§ DESCRIPTION OF THE TASK: Below are some records. Count the lines with "blue" in them and give nothing but the total.

§ INFORMATION:

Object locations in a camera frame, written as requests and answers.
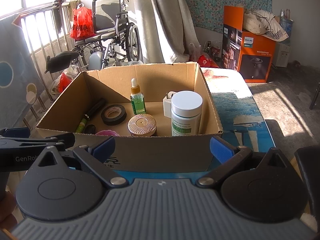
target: blue table
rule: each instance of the blue table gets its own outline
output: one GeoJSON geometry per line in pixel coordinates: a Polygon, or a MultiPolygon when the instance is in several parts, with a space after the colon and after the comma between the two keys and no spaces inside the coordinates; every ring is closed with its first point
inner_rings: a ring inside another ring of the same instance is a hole
{"type": "MultiPolygon", "coordinates": [[[[220,68],[201,68],[217,108],[222,127],[222,138],[228,143],[245,145],[256,152],[267,152],[275,144],[261,112],[253,99],[247,84],[237,71],[220,68]]],[[[208,171],[219,166],[213,158],[208,171]]],[[[193,182],[208,171],[186,173],[147,173],[118,171],[130,183],[134,178],[181,179],[193,182]]]]}

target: pink object
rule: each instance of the pink object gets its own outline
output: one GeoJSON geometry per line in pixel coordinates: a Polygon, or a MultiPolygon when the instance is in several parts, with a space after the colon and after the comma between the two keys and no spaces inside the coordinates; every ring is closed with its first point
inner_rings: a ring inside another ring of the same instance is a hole
{"type": "Polygon", "coordinates": [[[115,131],[112,130],[102,130],[100,132],[97,132],[96,135],[113,135],[113,136],[120,136],[115,131]]]}

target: human hand
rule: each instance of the human hand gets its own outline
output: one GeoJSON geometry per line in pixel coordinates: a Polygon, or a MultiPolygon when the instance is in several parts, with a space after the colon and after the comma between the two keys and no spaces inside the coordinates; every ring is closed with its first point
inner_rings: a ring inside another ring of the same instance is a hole
{"type": "Polygon", "coordinates": [[[0,228],[11,230],[16,224],[17,220],[12,215],[16,208],[16,200],[14,196],[6,191],[3,200],[0,201],[0,228]]]}

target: philips logo
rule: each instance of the philips logo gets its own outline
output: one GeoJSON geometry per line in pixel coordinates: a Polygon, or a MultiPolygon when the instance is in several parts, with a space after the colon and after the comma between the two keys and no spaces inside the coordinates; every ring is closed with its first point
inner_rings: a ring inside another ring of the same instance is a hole
{"type": "Polygon", "coordinates": [[[27,157],[16,157],[16,162],[29,162],[35,161],[37,156],[27,156],[27,157]]]}
{"type": "Polygon", "coordinates": [[[251,37],[244,37],[244,43],[246,43],[246,44],[253,44],[253,38],[251,38],[251,37]]]}

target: silver screw
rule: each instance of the silver screw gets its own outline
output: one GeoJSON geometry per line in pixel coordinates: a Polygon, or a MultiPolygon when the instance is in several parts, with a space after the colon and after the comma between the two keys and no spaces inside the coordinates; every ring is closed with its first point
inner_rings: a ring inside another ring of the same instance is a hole
{"type": "Polygon", "coordinates": [[[200,185],[207,186],[207,185],[213,184],[214,180],[212,178],[204,177],[204,178],[200,178],[198,182],[200,185]]]}
{"type": "Polygon", "coordinates": [[[114,177],[110,180],[112,185],[122,185],[126,182],[125,178],[122,177],[114,177]]]}

§ SOLUTION BELOW: 2